It’s been 10 years...
It’s been 10 years since I lived at home with my mom.
It’s been 10 years since she made me get in bed by a certain time each night.
It’s been 10 years since my mom woke me up for school each morning.
It’s been 10 years since she got mad at me for running late.
It’s been 10 years since I rode a school bus.
It’s been 10 years since I had to go to school 5 days a week.
It’s been 10 years since my mom made me do homework every night.
It’s been 10 years since I had to take my lunch at a certain time every day.
It’s been 10 years since I had to eat dinner at the dinner table.
It's been 10 years since I had chores.
It’s been 10 years since I had to follow class rules.
It’s been 10 years since I could have detention.

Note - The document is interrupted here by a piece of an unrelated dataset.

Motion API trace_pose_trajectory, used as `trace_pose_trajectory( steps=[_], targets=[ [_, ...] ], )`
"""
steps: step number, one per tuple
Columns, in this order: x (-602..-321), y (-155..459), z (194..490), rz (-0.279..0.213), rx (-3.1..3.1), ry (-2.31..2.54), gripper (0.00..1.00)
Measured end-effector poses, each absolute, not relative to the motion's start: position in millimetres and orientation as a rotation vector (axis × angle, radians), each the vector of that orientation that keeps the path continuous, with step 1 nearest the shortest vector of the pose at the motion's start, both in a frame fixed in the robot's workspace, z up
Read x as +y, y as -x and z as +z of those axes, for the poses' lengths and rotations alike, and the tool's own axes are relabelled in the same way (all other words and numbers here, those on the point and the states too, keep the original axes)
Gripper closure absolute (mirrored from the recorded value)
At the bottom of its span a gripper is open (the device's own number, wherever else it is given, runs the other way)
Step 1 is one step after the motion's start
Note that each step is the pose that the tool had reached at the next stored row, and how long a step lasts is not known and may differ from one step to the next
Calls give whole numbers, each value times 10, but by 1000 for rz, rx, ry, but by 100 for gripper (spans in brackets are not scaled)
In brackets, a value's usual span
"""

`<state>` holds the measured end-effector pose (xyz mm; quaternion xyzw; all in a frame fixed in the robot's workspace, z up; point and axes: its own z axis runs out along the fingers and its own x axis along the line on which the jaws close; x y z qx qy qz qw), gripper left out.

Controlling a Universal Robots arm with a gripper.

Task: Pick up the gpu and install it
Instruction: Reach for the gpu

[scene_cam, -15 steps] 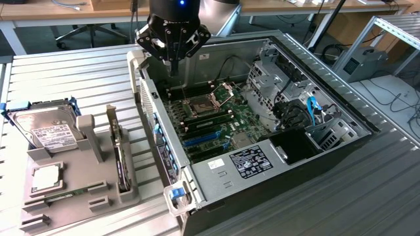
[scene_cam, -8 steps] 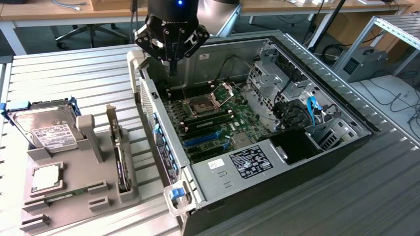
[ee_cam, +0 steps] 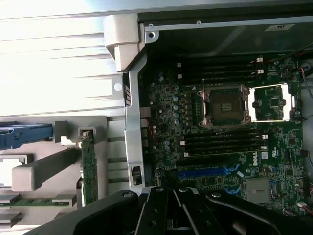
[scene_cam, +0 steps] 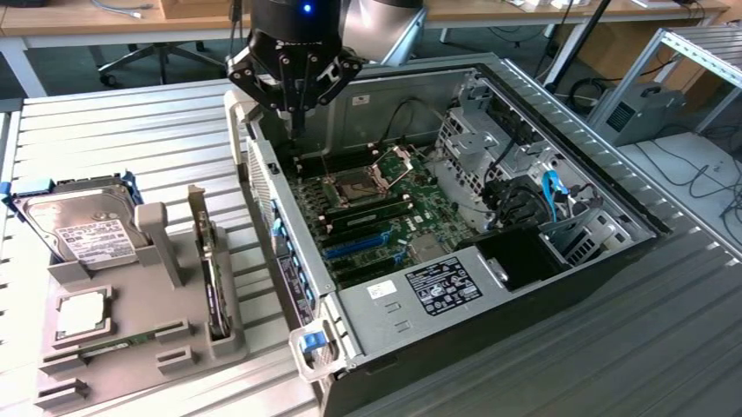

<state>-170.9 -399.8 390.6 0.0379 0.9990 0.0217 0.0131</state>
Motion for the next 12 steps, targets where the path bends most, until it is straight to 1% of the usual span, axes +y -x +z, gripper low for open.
trace_pose_trajectory(
  steps=[12],
  targets=[
    [-4023,1786,3892,68,3113,-118,89]
  ],
)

It’s been 10 years since I had a curfew to be home at a certain time.
It’s been 10 years since I was told what to do.
It’s been 10 years since I could get grounded.
It’s been 10 years since I had to follow my mom’s household rules.
It’s been 10 years since I have seen my high school classmates.
Today...
Today I live alone.
Today I go to bed when I want.
Today I get myself up for school and for work.
Today I get mad at myself if I am running late.
Today I drive myself to work.
Today I go to school when I want
Today I do my homework when I want to.
Today I eat lunch when I want.
Today I eat dinner where I want.
Today I clean when I want.
Today I don’t have to follow school rules or my parents’ rules.
Today I can’t get detention.
Today I come and go as I please.
Today I do what I want when I want.
Today I can’t get grounded.
Today I follow my own rules.
Today I see people when I want to see them.
This morning I woke up to a group message from about 50 of my high school classmates. The time has come to plan our 10-year high school class reunion. This really puts things into perspective.
10 years ago, I remember being 17 and trying to plan my life. I was trying to figure out what path I wanted to take in life. It seemed as if I had so much time ahead of me. I felt invincible.
Now here I am 10 years later, still trying to plan my life and decide which path I want to take.
And boy, does time fly? It doesn’t seem like it has been 10 years. Where does all the time go?
It really puts things into perspective about how short life really is. Time is ticking every single day. Time is running out. This isn’t a practice life. Life is happening right now. Imagine how quickly the last 10 years of your life has gone by. Then imagine adding another 10 and another 10. Soon, your life has flashed by before you know it.
So, what are you waiting for? Do the things you want to do. Don’t wait. Life doesn’t wait and time doesn’t wait.
Live your life so that you aren’t saying...
I wish I had started that 10 years ago.
I wish I had went there 10 years ago.
I wish I had done that 10 years ago.
I regret not doing that 10 years ago.
What if that happened 10 years?
Instead, plan your life so that you are saying...
I am so glad I started that 10 years ago.
I am so glad I went there 10 years ago.
I am so glad I did that 10 years ago.
I am so glad that happened 10 years ago.
Remember, life is short. You are the author of your story and nobody holds the pen except for you. Make it happen.